Electrochemical cells convert chemical energy into electrical energy through redox reactions. They consist of two half-cells, each containing a different half-reaction. In these cells, electrons flow from the reducing agent at the anode to the oxidizing agent at the cathode. The standard cell potential \( (E_{\text{cell}}^{\text{°}}) \) for the overall reaction can be calculated by summing the standard reduction potentials of the reduction and oxidation half-reactions. As seen in our exercise, this is how we calculate \( E_{\text{cell}}^{\text{°}} \) for different reaction combinations:

• Combination of Al and N₂O₄: \( E_{\text{cell}}^{\text{°}} = 2.527 \text{ V} \)
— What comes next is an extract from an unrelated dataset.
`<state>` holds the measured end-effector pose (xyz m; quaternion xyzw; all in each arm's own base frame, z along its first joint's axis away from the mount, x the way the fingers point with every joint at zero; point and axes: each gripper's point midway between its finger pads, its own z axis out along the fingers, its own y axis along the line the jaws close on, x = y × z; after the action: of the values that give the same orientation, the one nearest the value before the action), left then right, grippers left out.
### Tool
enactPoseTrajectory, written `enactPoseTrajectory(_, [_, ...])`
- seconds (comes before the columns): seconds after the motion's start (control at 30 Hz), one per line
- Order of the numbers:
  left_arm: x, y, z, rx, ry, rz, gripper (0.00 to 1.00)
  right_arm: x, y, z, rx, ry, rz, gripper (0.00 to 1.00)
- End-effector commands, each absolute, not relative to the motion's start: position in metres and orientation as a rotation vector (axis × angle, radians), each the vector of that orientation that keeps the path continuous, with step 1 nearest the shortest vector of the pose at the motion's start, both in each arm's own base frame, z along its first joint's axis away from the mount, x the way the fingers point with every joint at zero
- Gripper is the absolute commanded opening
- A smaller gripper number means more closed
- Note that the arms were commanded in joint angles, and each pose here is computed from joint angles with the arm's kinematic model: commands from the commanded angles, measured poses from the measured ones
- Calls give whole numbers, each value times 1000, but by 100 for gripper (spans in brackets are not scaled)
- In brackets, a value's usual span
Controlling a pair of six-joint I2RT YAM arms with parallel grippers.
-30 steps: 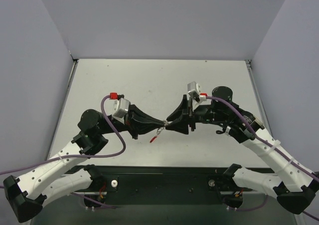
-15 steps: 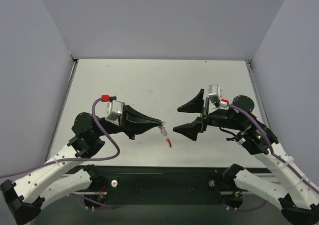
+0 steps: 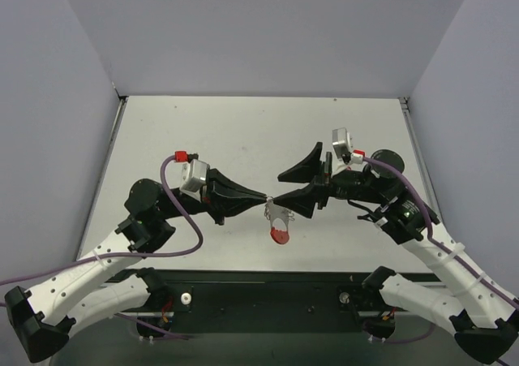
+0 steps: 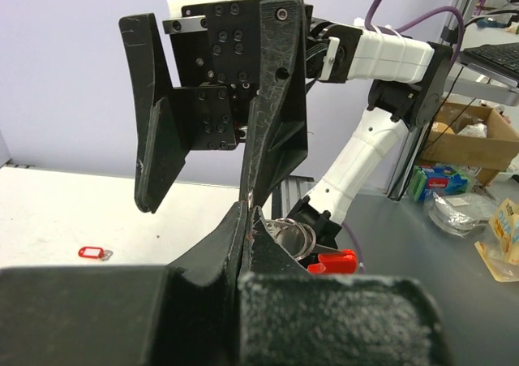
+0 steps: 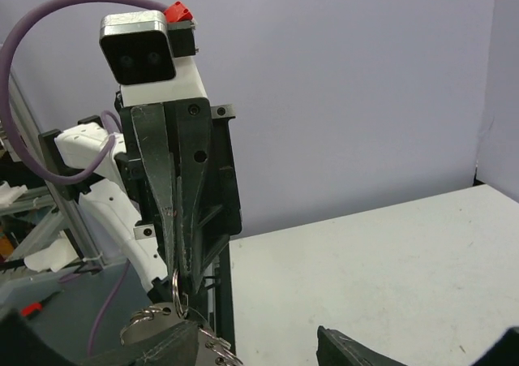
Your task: Put the keys on the keyring
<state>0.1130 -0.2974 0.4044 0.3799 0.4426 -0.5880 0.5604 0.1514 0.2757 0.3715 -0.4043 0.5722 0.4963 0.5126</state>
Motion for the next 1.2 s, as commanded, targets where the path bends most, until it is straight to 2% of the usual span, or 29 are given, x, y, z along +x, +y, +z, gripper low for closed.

• Combination of Al and SO₄^2-: \( E_{\text{cell}}^{\text{°}} = 2.59 \text{ V} \)
• Combination of NO₂^- and SO₄^2-: \( E_{\text{cell}}^{\text{°}} = 0.063 \text{ V} \)

A positive \( E_{\text{cell}}^{\text{°}} \) value indicates that the reaction is spontaneous and the electrochemical cell will generate electrical energy.